Problem details
Return all of the data exactly, with nothing left out but the pictures.

Source material

[Start of Attachment]

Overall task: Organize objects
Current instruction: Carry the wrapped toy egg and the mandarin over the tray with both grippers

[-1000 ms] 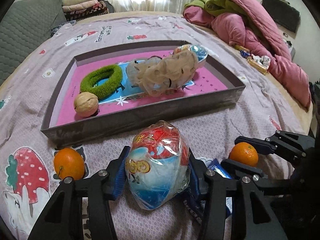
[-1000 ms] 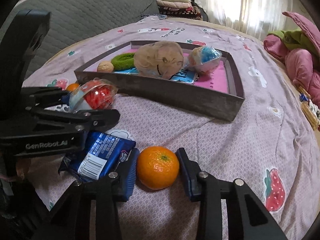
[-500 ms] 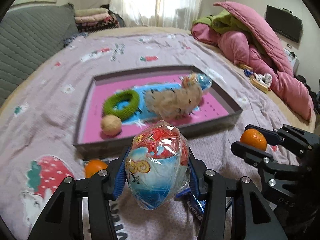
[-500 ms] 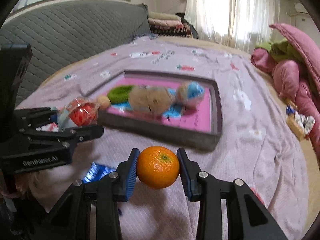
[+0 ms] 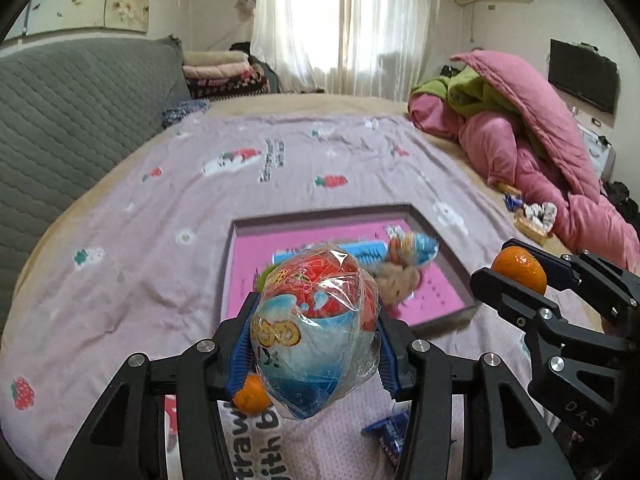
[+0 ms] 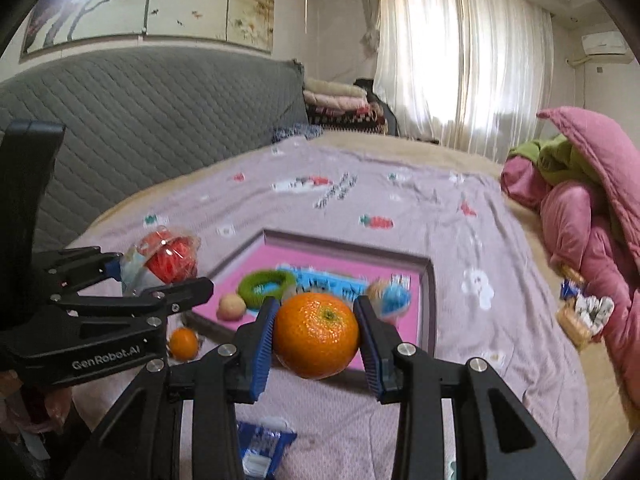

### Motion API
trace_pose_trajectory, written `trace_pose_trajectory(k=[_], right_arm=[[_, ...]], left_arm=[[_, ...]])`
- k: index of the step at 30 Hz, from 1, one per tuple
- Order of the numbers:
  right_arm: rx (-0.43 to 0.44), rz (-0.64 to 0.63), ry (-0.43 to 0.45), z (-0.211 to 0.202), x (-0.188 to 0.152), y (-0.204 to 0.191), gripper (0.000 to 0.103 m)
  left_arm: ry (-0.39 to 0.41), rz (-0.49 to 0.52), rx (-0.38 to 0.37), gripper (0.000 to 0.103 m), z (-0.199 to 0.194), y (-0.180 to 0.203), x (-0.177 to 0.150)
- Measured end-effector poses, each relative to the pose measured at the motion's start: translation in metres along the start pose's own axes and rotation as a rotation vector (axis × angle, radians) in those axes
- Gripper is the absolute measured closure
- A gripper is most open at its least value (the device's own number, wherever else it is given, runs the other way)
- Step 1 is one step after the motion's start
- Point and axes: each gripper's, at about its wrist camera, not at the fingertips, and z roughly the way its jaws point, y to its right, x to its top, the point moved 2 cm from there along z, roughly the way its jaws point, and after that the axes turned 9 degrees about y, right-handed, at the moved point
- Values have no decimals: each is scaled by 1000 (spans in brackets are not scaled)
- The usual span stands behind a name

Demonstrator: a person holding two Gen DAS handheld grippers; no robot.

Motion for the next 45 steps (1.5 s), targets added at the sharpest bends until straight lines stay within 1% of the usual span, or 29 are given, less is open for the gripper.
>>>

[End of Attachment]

Answer box
Overall task: Organize objects
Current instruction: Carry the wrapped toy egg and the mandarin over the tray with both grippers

[-1000 ms] 
[-1000 ms] 
[-500 ms] 
[-500 ms] 
[+0 ms] 
[+0 ms] 

### Motion API
trace_pose_trajectory, written `trace_pose_trajectory(k=[_], right_arm=[[_, ...]], left_arm=[[_, ...]])`
- k: index of the step at 30 Hz, from 1, one per tuple
- Order of the numbers:
  right_arm: rx (-0.43 to 0.44), rz (-0.64 to 0.63), ry (-0.43 to 0.45), z (-0.211 to 0.202), x (-0.188 to 0.152), y (-0.204 to 0.191), gripper (0.000 to 0.103 m)
  left_arm: ry (-0.39 to 0.41), rz (-0.49 to 0.52), rx (-0.38 to 0.37), gripper (0.000 to 0.103 m), z (-0.199 to 0.194), y (-0.180 to 0.203), x (-0.177 to 0.150)
- Measured end-effector poses, each relative to the pose measured at the motion's start: translation in metres along the start pose's own axes and rotation as a rotation vector (axis × angle, radians) in those axes
- Gripper is the absolute measured closure
- A gripper is most open at its least value (the device's own number, wherever else it is given, runs the other way)
- Step 1 is one step after the motion's start
- Point and axes: each gripper's, at about its wrist camera, not at the fingertips, and z roughly the way its jaws point, y to its right, x to its top, the point moved 2 cm from there along z, roughly the way its jaws point, and after that the axes turned 9 degrees about y, right-handed, at the moved point
- Values have no decimals: each is scaled by 1000 (spans in brackets are not scaled)
- The usual span stands behind a name

Demonstrator: a person holding two Gen DAS handheld grippers; no robot.

Motion for the next 45 steps (1.5 s), targets added at the sharpest bends until straight lines stay within 1% of the usual span, or 29 are given, less is open for the gripper.
>>>

No further output is required, since the answer is complete.